What is required: Find the word "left" below. Copy each line that has it.

Available data:
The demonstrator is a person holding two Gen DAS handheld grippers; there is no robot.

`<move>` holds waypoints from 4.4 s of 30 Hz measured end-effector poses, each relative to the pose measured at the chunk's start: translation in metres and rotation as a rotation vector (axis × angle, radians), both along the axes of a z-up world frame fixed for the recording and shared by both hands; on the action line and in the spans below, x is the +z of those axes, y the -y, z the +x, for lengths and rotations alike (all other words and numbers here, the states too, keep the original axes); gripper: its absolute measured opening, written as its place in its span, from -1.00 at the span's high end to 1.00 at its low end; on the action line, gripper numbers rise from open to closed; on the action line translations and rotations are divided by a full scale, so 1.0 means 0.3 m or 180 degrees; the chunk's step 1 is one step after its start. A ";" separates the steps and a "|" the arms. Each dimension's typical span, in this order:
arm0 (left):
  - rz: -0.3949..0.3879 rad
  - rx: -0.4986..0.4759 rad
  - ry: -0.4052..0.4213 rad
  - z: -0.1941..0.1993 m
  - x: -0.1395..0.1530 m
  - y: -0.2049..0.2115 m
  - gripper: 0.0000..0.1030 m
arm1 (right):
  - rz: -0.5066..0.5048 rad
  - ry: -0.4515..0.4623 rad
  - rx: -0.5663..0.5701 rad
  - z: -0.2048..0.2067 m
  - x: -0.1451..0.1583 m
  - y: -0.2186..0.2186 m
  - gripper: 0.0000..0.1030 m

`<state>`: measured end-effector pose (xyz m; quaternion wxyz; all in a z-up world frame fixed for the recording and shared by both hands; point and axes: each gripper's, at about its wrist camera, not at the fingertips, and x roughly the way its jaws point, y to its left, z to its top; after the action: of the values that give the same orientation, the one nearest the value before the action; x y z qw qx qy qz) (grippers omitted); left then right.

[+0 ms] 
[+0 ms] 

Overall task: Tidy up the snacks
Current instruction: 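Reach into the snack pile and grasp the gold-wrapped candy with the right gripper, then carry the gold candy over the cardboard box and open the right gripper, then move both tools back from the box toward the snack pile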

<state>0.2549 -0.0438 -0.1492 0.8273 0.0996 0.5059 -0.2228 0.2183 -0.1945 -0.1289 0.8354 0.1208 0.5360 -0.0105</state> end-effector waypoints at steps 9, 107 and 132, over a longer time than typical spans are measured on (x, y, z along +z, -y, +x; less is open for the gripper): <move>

Response area:
arm0 (left):
`<state>`: measured end-effector pose (xyz m; quaternion wxyz; all in a z-up world frame fixed for the recording and shared by both hands; point and axes: each gripper's, at about its wrist camera, not at the fingertips, and x roughly the way its jaws point, y to its left, z to its top; after the action: of the values that give the same orientation, the one nearest the value before the action; x y z qw qx qy qz) (grippers omitted); left then right.

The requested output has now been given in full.